Le titre français du drame de William Nicholson — Ce qui nous sépare (Hope Gap) — évoque admirablement bien l’abime qui s’est peu à peu creusé entre Edward et Grace. Une réalité qui devient à ce point insupportable pour lui qu’il décide de la quitter après 29 ans de mariage. Rien de bien neuf, mais le film est merveilleusement interprété par Bill Nighy et Annette Bening, magistrale en femme trahie dont l’amertume et le fiel submergent son mari et leur fils Jamie.
Le couple habite depuis toujours Seaford, bourgade sur la côte sud de l’Angleterre. Prof d’histoire introvertie, Edward se mure dans un silence pensif pendant que Grace, qui travaille sur une anthologie de la poésie, l’assaille de ses questions. L’extravertie un peu excentrique et croyante cherche à le provoquer pour qu’il sorte de son apathie. Ils ne sont manifestement plus faits l’un pour l’autre. L’ont-ils d’ailleurs déjà été ?

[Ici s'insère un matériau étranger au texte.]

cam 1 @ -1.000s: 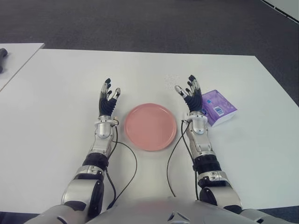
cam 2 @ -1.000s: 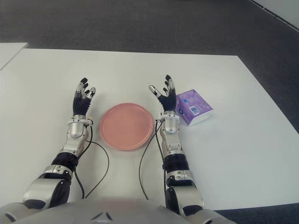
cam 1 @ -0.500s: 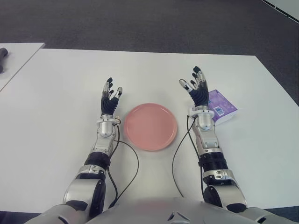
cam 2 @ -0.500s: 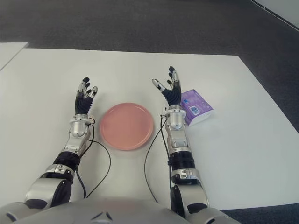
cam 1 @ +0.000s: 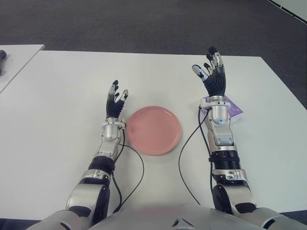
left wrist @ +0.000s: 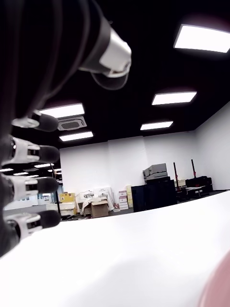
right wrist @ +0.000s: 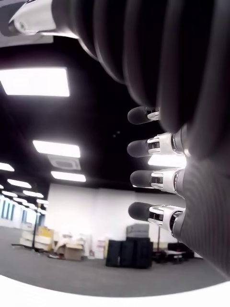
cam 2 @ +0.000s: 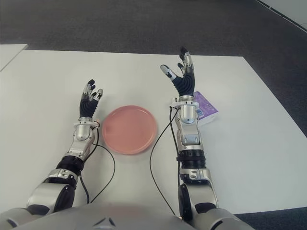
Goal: Put the tissue paper into the plate.
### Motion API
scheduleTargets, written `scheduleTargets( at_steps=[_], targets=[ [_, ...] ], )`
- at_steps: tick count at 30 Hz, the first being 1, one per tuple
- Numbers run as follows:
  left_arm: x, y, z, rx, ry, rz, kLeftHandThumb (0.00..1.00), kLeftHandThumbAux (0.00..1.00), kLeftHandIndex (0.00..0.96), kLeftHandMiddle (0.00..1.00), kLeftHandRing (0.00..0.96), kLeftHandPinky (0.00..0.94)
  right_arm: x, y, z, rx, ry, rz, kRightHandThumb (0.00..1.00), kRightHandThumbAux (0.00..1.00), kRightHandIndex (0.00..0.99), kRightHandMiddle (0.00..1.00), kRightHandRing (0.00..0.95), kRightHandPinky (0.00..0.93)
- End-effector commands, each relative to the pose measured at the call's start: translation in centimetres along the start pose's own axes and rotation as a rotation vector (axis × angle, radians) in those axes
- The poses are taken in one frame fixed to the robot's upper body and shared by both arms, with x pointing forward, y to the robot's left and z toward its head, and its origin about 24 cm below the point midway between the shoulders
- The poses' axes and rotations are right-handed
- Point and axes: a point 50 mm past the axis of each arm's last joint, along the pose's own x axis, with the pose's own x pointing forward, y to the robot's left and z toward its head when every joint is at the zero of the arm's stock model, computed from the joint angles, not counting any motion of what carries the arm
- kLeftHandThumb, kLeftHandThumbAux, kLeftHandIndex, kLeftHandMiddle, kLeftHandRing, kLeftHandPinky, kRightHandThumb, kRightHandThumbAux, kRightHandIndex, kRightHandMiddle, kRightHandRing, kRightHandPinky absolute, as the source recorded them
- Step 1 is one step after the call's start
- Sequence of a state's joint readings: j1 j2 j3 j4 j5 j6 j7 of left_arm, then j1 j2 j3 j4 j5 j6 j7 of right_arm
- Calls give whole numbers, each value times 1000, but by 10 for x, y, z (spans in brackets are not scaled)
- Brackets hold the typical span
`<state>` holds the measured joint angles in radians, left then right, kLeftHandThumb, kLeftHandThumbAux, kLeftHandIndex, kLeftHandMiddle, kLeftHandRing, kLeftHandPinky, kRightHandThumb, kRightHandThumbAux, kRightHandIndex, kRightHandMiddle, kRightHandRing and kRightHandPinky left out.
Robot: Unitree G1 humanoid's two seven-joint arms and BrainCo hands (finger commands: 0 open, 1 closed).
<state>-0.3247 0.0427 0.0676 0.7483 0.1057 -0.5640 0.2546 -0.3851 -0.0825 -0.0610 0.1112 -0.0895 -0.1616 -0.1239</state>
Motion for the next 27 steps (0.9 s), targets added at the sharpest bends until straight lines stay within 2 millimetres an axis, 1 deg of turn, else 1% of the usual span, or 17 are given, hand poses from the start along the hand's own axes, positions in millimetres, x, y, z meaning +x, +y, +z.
scheduleTargets(
  at_steps=[1, 6, 10, 14, 16, 20, 24, 27],
  targets=[
    [-6, 0, -6, -2, 34, 3, 7, 475, 0, 0, 0, 0, 7, -7, 8, -8, -25, 5, 246, 571, 33, 44, 8, 0],
    [-6, -1, -6, -1, 40, 3, 8, 462, 0, 0, 0, 0, 14, -12, 17, -20, -35, 14, 303, 561, 30, 41, 7, 0],
    [-8, -1, -6, 1, 41, 5, 11, 448, 0, 0, 0, 0, 20, -19, 26, -56, -31, 58, 344, 547, 28, 34, 2, 1],
    [-9, -2, -6, 0, 41, 9, 13, 441, 0, 0, 0, 0, 18, -30, 36, -225, 0, 100, 326, 481, 13, 9, 0, 0],
    [-9, -2, -6, -1, 41, 9, 14, 440, 0, 0, 0, 0, 18, -32, 38, -282, 12, 110, 317, 461, 7, 4, 0, 0],
    [-10, -3, -6, -1, 47, 8, 13, 438, 0, 0, 0, 0, 16, -36, 40, -479, 63, 149, 293, 406, 1, 0, 0, 0],
    [-11, -3, -7, 0, 53, 0, 10, 435, 0, 0, 0, 0, 11, -41, 42, -591, 110, 170, 291, 375, 0, 0, 0, 0],
    [-11, -4, -8, -2, 52, -3, 6, 440, 0, 0, 0, 0, 9, -43, 44, -639, 137, 186, 298, 363, 0, 0, 0, 0]
  ],
)
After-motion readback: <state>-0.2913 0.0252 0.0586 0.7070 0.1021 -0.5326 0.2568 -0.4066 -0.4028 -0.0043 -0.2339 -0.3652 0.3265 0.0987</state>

Edward convoque Jamie (Josh O’Connor, vu dans Seule la terre au cinéma et dans The Crown à la télé) à la maison pour la fin de semaine. Lorsque Grace revient de la messe, l’homme déballe son sac. Il a l’impression de ne jamais trouver grâce aux yeux de sa femme, se sent constamment gauche. Pendant cette relation toxique qui l’empoisonne peu à peu, Edward est tombé amoureux d’Angela, la mère d’un de ses étudiants. Bref, il la quitte. Avec effet immédiat.Grace est anéanti par le choc (Jamie, un garçon sensible, aussi). Son monde s’effondre. Puis vient le déni. Et le chantage émotif. Manipulatrice, Grace s’accorde toutes les bassesses pour empêcher la fin de son mariage…
William Nicholson s’est surtout démarqué comme scénariste de films à grand déploiement (Gladiateur, Les Misérables, Mandela : Un long chemin vers la liberté, etc.). Dans le registre de l’intime, sa proposition ne se distingue pas outre mesure de quantité de longs métrages sur la rupture et de ses contrecoups.

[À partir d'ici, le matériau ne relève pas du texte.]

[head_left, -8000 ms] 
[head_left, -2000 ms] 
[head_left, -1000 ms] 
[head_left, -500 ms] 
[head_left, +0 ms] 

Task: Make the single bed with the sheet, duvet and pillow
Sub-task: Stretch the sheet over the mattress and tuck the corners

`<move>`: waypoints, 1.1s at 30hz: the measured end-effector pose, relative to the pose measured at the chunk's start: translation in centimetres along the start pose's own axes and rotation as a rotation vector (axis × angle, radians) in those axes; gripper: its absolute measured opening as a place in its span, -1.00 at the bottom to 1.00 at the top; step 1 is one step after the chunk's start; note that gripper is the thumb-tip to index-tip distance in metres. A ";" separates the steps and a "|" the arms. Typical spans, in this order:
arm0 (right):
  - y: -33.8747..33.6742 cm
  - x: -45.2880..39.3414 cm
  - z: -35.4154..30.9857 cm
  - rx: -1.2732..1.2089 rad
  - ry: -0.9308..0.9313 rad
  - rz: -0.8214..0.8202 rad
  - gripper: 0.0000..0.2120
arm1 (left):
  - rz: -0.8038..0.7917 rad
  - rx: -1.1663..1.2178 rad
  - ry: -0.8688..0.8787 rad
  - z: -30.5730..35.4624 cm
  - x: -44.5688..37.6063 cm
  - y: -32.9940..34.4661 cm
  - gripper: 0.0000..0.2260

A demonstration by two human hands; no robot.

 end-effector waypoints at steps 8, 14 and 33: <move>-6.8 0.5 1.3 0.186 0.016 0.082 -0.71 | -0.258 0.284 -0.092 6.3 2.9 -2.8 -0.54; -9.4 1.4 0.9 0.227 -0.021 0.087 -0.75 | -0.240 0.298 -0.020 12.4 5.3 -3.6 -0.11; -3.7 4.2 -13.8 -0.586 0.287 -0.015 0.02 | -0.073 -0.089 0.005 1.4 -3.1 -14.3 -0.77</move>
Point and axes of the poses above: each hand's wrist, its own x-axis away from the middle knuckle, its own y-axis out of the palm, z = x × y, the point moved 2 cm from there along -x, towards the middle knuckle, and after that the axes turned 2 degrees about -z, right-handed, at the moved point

Nicholson a réalisé de véritables efforts cinématographiques, notamment sa façon inspirée de magnifiquement filmer les côtes anglaises (à la Broachurch), accompagnée d’une superbe musique instrumentale au piano d’Alex Heffes, avec qui il a travaillé sur Mandela. Il a aussi un indéniable sens du détail signifiant (ce qui est plutôt rare). Sa direction d’acteurs s’avère à la hauteur.
Malheureusement, il ne réussit pas à nous faire oublier qu’il s’agit d’une adaptation de sa pièce The Retreat from Moscow, inspirée par la séparation de ses parents après 33 ans de mariage. Le premier acte est d’ailleurs un presque huis clos se déroulant dans la maison familiale.

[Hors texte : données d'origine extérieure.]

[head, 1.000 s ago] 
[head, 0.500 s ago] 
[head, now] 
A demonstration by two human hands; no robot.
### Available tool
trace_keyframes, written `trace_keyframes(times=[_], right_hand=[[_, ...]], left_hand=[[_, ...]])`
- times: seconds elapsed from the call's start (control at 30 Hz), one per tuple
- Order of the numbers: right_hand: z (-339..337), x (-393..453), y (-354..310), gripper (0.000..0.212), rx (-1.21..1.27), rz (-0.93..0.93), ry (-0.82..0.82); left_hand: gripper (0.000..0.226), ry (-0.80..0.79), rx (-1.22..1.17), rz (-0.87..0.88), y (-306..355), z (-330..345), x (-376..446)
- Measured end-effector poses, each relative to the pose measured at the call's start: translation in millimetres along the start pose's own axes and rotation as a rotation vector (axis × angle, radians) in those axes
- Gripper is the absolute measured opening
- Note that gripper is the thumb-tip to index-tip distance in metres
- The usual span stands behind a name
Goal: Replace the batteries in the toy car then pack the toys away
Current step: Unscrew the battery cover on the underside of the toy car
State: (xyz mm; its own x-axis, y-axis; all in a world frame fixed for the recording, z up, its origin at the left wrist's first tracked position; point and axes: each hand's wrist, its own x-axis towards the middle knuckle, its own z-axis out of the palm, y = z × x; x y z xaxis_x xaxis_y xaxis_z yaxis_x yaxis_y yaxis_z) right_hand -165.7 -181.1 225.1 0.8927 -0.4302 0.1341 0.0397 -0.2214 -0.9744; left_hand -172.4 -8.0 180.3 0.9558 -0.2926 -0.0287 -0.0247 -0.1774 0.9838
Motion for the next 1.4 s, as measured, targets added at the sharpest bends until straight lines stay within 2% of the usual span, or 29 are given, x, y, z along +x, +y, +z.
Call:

Jamie, son alter ego, se révèle presque invisible. Son rôle, au propre comme au figuré, devient plus important alors qu’il sert, en quelque sort, de médiateur entre ses parents. Mais il se retrouve coincé entre le marteau et l’enclume.
Et Grace martèle sans cesse. Le spectateur peut comprendre sa douleur, mais difficile de s’identifier à cette femme contrôlante, castratrice et mesquine. À l’inverse, Edward se révèle tellement fade… Une chance qu’il y a Jamie. Les quelques scènes tournées au travail et avec ses amis donnent de l’oxygène.
Ce qui nous sépare n’incarne peut-être pas le film idéal à visionner si le confinement a ébranlé votre couple. Ou peut-être que si. Ce drame tend un miroir sur la vie à deux. Ou se transforme en fenêtre pour les célibataires sur ce qui peut les attendre...
Ce qui nous sépare est disponible en français et en anglais sur Apple TV et en version originale sur certaines plateformes, dont Vidéotron et Cogeco.